Therefore, it might be rewarding to look at the position of one of Germany's leading economic weeklies, namely, Der deutsche Volkswirt (hereafter, DV), edited by the well-known journalist, economist, and politician Gustav Stolper, and its contributions to the controversy surrounding Brüning's economic policy.2 The relevance of this study derives from the unique role of Stolper and the DV in shaping public opinion on the economic and political affairs of the Weimar republic. Stolper founded the paper in 1926; it was immensely successful, quickly climbing to a circulation of 10,000. Moreover, it initiated theory-based debates on current economic issues and thereby—supported by Stolper's political activities as a member of the Reichstag3—exercised some influence on German economic policy. To name but two examples, Wilhelm Röpke (1933, 429), in his account of German business cycle policy, refers to the DV as one of those “two leading periodicals” that “warmly supported, and probably rather influenced” the laissez-faire view of the Brüning government. Similarly, in retrospect, George Garvy (1975, 398) states that “reflationary proposals were opposed by the most influential economic and business weekly, the Deutsche Volkswirt, published by Gustav Stolper.”

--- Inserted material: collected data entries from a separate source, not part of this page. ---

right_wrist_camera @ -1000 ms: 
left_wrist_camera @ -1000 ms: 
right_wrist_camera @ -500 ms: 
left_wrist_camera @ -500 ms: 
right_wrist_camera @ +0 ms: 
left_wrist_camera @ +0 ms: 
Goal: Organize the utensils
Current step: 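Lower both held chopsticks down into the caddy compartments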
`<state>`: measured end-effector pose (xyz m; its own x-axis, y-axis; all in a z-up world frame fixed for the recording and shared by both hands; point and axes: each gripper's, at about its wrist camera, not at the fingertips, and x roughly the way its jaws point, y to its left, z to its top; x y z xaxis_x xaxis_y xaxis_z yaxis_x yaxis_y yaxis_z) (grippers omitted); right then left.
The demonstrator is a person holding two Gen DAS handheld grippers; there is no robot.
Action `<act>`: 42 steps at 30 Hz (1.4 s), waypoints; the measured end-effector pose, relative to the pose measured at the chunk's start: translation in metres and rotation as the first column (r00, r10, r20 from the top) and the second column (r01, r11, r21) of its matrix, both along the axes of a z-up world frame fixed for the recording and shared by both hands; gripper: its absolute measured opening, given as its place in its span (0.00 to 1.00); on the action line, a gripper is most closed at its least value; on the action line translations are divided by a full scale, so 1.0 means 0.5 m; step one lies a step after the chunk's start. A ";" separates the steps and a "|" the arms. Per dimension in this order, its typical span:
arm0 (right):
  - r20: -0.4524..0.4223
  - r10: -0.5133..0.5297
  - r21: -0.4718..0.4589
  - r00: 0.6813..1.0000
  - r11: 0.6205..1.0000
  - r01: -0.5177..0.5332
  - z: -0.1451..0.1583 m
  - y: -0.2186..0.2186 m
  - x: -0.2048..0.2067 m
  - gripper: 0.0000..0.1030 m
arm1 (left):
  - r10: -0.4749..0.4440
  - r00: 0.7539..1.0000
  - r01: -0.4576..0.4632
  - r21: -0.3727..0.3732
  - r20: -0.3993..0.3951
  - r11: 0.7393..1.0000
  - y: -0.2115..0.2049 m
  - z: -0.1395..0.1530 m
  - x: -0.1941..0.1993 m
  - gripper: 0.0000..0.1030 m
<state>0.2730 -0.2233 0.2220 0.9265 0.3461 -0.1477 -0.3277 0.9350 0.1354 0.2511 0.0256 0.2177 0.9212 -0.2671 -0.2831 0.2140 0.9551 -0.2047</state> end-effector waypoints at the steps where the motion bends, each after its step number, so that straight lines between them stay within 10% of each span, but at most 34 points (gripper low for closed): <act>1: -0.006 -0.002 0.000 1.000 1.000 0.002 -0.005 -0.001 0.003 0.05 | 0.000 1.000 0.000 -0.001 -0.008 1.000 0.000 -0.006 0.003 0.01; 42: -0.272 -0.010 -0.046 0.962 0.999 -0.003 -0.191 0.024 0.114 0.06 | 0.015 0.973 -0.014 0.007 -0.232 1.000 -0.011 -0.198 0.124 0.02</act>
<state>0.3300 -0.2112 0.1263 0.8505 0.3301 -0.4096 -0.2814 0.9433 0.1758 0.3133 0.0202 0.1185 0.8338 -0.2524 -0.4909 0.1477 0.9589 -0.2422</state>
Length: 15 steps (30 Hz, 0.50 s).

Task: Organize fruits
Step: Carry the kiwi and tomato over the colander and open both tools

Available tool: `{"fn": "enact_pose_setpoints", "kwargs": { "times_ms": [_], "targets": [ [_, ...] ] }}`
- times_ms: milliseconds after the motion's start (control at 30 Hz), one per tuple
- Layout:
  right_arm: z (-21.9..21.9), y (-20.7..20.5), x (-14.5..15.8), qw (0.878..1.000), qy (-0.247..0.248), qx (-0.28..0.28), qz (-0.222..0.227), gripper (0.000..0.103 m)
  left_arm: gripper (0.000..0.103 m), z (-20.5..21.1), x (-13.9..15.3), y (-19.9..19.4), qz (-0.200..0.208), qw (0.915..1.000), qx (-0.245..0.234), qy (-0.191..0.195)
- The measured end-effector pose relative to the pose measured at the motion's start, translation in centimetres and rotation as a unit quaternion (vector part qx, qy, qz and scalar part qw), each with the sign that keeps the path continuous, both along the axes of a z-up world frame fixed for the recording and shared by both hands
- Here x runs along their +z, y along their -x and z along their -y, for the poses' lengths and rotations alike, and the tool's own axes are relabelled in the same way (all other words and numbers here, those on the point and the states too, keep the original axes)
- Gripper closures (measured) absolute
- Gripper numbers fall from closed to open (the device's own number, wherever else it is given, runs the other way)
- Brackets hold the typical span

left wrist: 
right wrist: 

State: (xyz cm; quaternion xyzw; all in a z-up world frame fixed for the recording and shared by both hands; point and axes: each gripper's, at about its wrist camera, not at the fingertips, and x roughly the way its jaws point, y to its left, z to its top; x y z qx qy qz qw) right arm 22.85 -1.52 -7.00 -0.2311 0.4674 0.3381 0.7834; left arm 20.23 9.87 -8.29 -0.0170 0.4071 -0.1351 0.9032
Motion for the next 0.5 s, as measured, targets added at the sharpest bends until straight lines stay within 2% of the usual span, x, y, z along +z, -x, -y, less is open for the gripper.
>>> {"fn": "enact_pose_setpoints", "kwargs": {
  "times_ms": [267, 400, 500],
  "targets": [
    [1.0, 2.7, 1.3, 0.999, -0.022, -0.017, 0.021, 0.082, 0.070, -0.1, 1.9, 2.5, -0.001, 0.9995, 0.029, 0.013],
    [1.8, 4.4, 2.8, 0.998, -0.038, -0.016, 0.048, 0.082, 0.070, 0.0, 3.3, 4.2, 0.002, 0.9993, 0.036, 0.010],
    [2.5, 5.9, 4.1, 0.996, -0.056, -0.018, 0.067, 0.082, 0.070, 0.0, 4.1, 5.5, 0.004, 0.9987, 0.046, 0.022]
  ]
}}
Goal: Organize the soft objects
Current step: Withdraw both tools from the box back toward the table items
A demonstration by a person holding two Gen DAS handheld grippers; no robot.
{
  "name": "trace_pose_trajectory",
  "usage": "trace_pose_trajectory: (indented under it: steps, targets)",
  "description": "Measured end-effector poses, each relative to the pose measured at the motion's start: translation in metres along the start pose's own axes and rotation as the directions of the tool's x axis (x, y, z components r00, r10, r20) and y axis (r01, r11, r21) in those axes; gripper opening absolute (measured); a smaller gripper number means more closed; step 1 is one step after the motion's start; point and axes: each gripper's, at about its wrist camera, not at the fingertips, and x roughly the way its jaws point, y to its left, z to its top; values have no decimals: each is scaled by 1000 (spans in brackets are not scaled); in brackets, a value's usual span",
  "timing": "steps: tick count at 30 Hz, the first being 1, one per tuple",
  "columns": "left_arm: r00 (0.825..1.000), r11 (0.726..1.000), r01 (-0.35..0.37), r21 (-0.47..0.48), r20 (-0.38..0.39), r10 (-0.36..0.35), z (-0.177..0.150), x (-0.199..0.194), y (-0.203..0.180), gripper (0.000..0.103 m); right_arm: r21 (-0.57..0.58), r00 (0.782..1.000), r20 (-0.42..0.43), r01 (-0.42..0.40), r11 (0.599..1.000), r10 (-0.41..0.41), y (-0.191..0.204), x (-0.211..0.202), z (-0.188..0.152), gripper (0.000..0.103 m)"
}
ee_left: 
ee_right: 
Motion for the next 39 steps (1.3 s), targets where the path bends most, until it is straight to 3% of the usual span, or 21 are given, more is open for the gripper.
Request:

The influence of the DV is underlined by the host of (then and now) prominent authors who contributed to it. The most notable was Joseph Schumpeter, who was also a close personal friend of Stolper and who wrote no less than nineteen articles, most of them in the early years of the DV.4 Other contributors were Friedrich August von Hayek, who published a two-part essay on the fate of the gold standard (Hayek  1984, chap. 5); Gottfried Haberler, Oskar Morgenstern, Röpke, and Alexander and Hanns Joachim Rüstow; and, from the so-called Kiel school, Hans Neisser, Jacob Marschak, and Emil Lederer.5 Besides Stolper and his wife Toni, the permanent staff of the paper included Carl [End Page 242] Landauer, who was heavily involved in the controversy on economic policy, and Georg (later, George) Katona. Notable by their absence were contributions from members of the historical or organicist schools, in particular from the most prominent member, Werner Sombart; obviously neither their approach to economic theory nor their political goals fitted into the scheme propagated by the DV.6 It should finally be noted that shortly after the Nazis came to power, Stolper, having been forced to give up the editorship and sell the DV, decided to emigrate (like so many of his collaborators).
In the following, Stolper's account of the German depression shall be critically analyzed by asking...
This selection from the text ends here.